In the 2019 Carhartt Bassmaster College Series Tournament Presented by Bass Pro Shops on Lewis Smith Lake in north Alabama, March 21-23, 2019, 250 boats from 74 colleges in 28 states competed. At the end of the tournament, two young men from Michigan’s Grand Valley State University, Lucas Murphy, 22 years old from Walker, Michigan, and his partner 19-year-old Mitchell Gunn from Fenton, Michigan, stood on the winners’ stand. They wore their school’s jerseys, trimmed in Mossy Oak’s Element Agua. They won $2500 for their team at the three-day event with a total of 52 pounds, 7 ounces of bass.
“Lucas Murphy is a very good collegiate bass angler,” Mitchell Gunn, Murphy’s partner, says. “However, Lucas lost his tournament fishing partner when he graduated. Lucas’s partner who was in our GVSU bass fishing club recommended me to Lucas to become his new fishing partner.”

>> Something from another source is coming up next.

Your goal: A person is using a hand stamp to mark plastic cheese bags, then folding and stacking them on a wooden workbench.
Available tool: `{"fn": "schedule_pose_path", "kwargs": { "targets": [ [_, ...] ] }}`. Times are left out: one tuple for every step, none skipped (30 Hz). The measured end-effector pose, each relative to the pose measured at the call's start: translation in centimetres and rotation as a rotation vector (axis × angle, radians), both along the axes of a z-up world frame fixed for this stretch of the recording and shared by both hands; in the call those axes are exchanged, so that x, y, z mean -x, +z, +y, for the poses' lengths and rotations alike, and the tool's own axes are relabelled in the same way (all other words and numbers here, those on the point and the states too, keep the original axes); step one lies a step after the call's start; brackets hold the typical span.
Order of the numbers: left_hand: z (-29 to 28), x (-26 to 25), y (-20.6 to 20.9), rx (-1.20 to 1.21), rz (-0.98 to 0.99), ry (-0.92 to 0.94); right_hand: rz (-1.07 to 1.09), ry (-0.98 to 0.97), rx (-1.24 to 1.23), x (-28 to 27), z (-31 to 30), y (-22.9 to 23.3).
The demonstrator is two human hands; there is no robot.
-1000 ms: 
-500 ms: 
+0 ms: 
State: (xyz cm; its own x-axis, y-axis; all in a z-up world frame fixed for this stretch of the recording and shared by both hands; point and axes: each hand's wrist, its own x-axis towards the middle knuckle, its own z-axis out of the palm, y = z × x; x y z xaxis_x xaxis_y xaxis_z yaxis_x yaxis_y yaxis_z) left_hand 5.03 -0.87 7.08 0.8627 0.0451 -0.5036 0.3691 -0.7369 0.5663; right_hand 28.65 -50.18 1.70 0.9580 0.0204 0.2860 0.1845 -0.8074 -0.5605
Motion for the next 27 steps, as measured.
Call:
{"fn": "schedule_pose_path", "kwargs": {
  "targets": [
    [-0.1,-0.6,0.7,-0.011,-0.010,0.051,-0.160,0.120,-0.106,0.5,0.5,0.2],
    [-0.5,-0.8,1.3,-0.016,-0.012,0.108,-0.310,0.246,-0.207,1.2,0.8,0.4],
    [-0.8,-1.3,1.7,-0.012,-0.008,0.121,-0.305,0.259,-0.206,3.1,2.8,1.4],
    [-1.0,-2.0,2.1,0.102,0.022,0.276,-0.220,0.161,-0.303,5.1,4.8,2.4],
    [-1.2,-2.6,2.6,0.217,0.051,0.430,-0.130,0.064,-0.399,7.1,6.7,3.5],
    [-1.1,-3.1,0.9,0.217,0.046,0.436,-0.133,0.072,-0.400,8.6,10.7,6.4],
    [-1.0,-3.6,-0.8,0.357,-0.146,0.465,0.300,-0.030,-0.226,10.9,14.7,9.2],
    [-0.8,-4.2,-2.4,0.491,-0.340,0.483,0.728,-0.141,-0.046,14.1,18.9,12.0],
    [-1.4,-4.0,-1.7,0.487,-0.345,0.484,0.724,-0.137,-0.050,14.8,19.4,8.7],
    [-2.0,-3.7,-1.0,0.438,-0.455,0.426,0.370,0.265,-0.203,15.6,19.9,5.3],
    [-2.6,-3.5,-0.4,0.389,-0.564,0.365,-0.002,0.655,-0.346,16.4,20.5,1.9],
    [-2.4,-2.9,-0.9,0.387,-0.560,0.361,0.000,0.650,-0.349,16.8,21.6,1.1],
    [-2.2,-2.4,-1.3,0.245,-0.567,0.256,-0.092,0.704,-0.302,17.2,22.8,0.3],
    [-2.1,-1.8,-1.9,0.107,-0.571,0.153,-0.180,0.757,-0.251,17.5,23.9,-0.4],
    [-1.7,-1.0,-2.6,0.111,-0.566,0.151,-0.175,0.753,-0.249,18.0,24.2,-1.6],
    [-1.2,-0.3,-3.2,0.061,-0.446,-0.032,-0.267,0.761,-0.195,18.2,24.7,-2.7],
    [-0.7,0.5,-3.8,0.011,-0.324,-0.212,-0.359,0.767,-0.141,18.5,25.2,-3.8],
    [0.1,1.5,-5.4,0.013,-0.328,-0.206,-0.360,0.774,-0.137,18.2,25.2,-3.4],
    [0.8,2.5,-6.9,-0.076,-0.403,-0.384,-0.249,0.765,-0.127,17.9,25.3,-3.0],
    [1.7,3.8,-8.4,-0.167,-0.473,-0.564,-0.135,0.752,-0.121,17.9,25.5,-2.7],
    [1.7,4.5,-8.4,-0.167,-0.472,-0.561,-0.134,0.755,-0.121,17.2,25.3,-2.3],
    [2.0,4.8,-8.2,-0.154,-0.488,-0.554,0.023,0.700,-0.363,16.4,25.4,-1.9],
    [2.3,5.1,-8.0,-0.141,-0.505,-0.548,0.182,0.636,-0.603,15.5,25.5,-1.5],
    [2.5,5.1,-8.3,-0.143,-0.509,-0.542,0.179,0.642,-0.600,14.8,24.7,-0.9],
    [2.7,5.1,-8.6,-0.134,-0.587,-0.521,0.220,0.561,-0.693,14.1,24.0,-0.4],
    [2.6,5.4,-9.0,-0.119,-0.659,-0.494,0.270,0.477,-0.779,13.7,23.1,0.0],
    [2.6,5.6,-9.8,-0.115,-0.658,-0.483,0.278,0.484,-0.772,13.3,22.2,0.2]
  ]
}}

That summer, Gunn and Murphy won their first tournament they’d ever fished together on the Detroit River and Lake St. Clair. With that win, the two young men bonded and decided to fish together as partners.

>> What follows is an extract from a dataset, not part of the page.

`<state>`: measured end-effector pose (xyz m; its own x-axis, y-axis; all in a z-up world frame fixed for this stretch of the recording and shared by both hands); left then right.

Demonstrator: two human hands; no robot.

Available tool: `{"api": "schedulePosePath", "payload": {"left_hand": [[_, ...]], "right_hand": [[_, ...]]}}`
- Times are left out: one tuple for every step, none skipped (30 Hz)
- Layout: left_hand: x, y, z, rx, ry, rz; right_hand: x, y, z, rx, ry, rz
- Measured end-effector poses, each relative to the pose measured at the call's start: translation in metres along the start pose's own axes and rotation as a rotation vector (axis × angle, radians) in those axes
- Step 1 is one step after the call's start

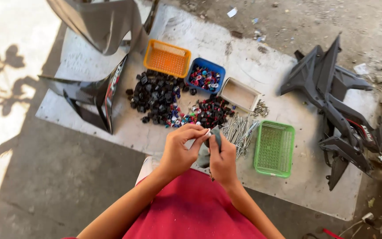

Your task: The person picks up small screws and fasteners from a table and wipes them with a gray cloth. They handle the items one at a time, wiping each before placing it back on the table among other fasteners.

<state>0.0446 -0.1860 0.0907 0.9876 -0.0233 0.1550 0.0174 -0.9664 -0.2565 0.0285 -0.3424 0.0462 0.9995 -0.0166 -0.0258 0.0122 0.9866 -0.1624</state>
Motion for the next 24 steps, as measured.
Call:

“When we arrived at Lewis Smith Lake, we started fishing swim baits along the bluff walls,” Gunn said. “We caught a good number of good-sized spotted bass and thought we were catching enough big bass to help us qualify for the Collegiate National Championship. While we were fishing down those walls, we came up to a dock where we saw a 4-pound spotted bass holding under it. Lucas cast to the nice bass and caught it. That’s how we discovered the dock pattern we used for the rest of the Smith Lake tournament.

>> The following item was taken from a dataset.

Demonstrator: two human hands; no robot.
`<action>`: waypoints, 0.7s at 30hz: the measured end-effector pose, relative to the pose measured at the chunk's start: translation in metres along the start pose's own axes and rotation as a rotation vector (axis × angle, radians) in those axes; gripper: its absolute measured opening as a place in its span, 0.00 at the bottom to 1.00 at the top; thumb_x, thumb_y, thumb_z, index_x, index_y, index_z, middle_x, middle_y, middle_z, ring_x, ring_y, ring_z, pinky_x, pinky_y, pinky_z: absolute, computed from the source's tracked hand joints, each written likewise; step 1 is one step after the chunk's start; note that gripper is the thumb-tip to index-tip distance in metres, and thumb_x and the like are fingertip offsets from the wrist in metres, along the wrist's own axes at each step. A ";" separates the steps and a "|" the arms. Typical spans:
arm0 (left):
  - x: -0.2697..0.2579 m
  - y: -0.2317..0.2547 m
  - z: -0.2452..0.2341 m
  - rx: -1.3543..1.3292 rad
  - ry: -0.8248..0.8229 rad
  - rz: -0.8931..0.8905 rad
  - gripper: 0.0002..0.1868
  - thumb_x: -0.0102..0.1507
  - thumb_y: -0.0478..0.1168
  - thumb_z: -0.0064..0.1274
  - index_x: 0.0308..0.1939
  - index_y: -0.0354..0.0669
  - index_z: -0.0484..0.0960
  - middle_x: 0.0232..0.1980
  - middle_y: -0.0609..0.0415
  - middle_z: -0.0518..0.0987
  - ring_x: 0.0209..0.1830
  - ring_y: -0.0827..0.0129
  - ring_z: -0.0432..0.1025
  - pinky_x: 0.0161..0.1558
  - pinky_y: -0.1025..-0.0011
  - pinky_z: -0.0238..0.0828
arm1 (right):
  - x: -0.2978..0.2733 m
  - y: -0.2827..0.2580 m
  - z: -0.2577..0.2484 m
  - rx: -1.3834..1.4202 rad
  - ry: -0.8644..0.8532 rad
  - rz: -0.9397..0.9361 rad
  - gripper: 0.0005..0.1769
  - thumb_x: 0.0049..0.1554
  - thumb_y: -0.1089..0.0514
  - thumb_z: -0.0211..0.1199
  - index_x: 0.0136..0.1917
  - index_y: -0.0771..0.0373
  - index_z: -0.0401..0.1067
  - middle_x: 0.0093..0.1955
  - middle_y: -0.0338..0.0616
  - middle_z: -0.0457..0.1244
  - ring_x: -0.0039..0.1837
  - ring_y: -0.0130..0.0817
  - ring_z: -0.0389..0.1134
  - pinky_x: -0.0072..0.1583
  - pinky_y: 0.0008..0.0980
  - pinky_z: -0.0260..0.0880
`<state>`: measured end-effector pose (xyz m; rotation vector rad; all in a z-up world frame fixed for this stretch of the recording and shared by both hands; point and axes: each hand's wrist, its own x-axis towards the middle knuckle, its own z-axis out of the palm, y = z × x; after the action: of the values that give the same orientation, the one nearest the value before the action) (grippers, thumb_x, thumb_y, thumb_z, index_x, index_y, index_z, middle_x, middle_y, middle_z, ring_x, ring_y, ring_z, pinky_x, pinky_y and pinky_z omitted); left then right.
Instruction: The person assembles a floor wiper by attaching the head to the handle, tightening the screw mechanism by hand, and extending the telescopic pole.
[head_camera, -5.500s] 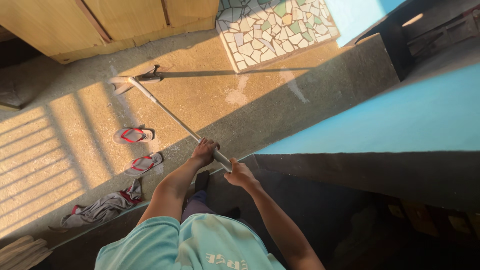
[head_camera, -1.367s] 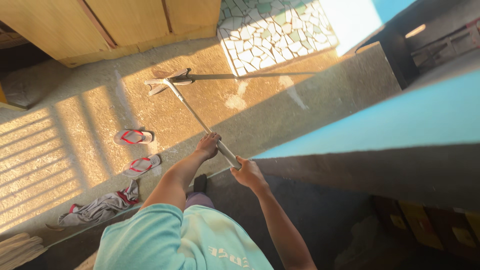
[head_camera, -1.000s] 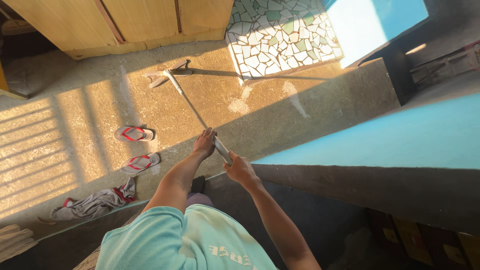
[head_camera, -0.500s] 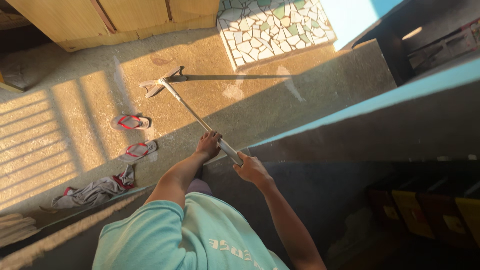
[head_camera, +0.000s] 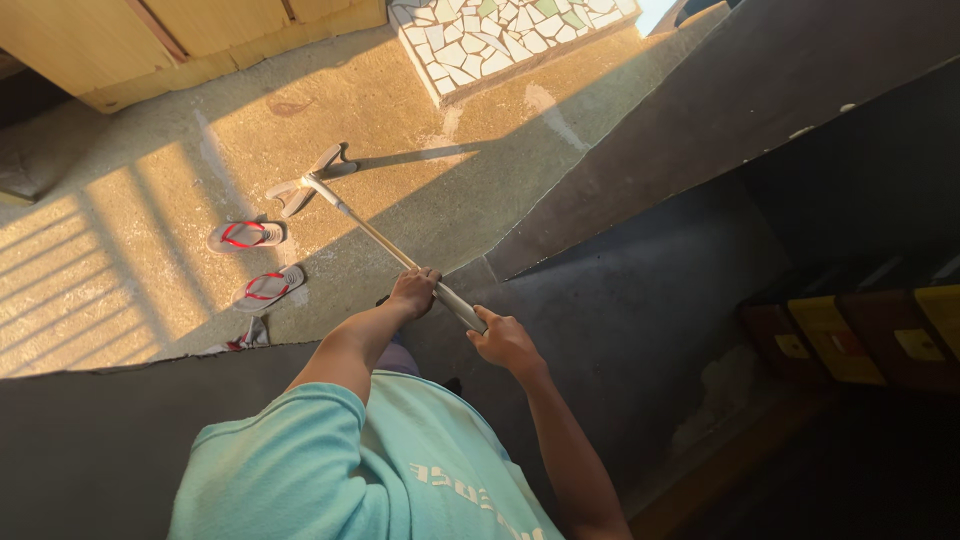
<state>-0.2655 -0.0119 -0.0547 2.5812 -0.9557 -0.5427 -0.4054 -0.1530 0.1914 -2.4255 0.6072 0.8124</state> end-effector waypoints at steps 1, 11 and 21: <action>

“The bass we were catching on the bluff walls only weighed from 1.3 to 1.5 pounds. Once we switched over to fishing the docks, the size of our spotted and largemouth bass increased dramatically. With a five-bass limit per day, during the three competition days, we weighed in a total of 52 pounds, 7 ounces, finished 14 ounces ahead of the second-place team and won a place to compete with approximately 130 teams in the national championship.”
Mitchell Gunn is considering the possibility of getting a nursing degree but with all honesty, he told me with a grin, “I don’t really know what my final degree will be. Until then, I’ll be bass fishing.”